Tag Archive for 'life'

A Brad Chin “Quickie”

bradtastic brad chin at new york pizza

I HAVE A LONG, DEEP POST PLANNED, but I realized that I haven’t updated in a while. The birthday-and-post-catastrophe is over, things have been getting better. The weather is much nicer… we had our “first rain” and hopefully there’s more to come. Either way, I appreciate the gray-days—much easier on my eyes.

I’ve updated my Amazon Wish List; I’ve been told in the past that I’m “difficult to shop for,” perhaps that was the case, not-so-much anymore. On the list are items that I really want, but don’t end up buying for myself… at least not for a while. Worthy of special note: Andy (MagicByAndrew) gifted me a Soul Calibur 4 Arcade Stick and recently, the ASUS Eee PC 1000H (a phenomenal machine)… I’m also now a proud Kindle owner thanks to Kristen… (Kristen: The Kindle totally rocks, thank you so much!)

Sometimes I prefer gifts to cash for consulting and the life-coaching work that I do, some people can’t resist saying “I love you” in a special way and others end up at my Wishlist to get gift ideas for others or to take a look at “what’s hot.” There are items ranging from expensive-almost-ridiculous to under-$10. What my associates and I offer others (many, many men) is happiness, fulfillment and perhaps for the first time, successful relationships with others… and I ask, “what’s happiness worth to ya?” [Note: I really like Moleskine Notebooks, (visit the Moleskine Store) I fill'em up quickly. I think everyone should carry one. Also available at B&N, also makes a great gift!]


MY PLAN WAS TO RELEASE MY FIRST BOOK around the premier of VH1’s The Pickup Artist season two, however, as time goes on, I learn more, I add more… I’d like my work to feel “more complete.” The writing hasn’t stopped, however, far from it. During the process of self-discovery and journaling, I started to realize that I have within-me a fiction—my first fiction—I never thought that that would be my type of tale-telling. Without touting my own work too much, from what I can tell, it’s psychologically-thrilling and twisting—it’s an erotica dealing with power-exchange—instead of focusing on the pornographic aspects of love and writing a smut, I’m focussing on the inner-workings of human nature and behavior… with kinks.

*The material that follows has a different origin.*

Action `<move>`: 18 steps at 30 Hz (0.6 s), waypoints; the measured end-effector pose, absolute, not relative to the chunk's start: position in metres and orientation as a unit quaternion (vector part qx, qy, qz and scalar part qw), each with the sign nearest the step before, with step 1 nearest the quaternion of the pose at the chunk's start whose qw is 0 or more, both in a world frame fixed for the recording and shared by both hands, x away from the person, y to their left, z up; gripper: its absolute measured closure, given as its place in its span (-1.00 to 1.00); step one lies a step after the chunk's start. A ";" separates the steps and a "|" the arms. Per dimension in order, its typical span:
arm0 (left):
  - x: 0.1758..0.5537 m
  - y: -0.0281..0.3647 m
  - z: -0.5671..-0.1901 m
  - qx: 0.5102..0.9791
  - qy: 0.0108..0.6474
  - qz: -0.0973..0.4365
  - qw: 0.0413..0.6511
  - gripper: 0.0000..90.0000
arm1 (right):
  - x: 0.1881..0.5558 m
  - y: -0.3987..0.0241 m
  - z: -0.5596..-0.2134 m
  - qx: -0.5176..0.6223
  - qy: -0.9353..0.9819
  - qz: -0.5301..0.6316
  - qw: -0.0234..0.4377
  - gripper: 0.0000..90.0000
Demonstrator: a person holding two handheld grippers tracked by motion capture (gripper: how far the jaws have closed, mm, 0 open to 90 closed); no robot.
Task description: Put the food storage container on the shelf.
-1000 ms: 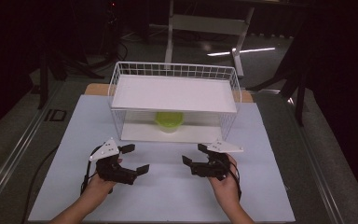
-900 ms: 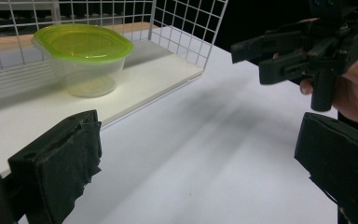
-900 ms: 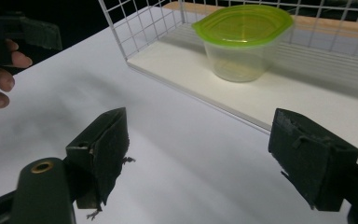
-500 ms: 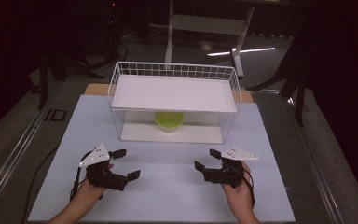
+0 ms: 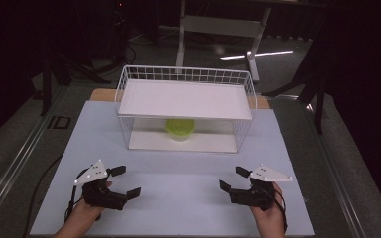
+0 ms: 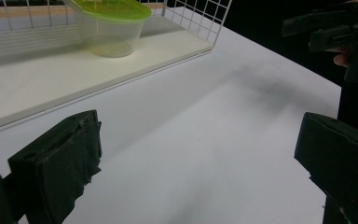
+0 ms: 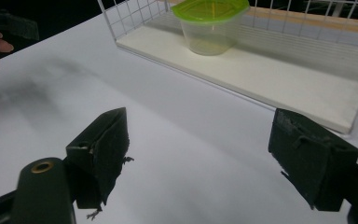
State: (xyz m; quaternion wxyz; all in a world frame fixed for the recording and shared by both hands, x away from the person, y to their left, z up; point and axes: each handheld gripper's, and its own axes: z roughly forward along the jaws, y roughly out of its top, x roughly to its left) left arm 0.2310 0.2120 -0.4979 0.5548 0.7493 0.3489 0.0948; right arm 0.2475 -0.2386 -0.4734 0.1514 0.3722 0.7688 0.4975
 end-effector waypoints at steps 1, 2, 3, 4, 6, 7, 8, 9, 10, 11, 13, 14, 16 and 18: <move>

I know that it’s not for everyone, but seriously… what is? I hope I can shock some people, open the minds of the closed and assure the closed-in and guarded that it’s okay to be who you are. I’m still fulfilling my original goals of crafting and consolidating a collection of my work called “The Art of Impression.” I’m also slowly releasing some of my new inkwork (Note: it’ll probably appear at my inkblog first, Bradtastic Inkblog aka bradchin.com) and I’m also putting together some new vectors… who knows, maybe I will have that limited addition t-shirt run that I’ve wanted!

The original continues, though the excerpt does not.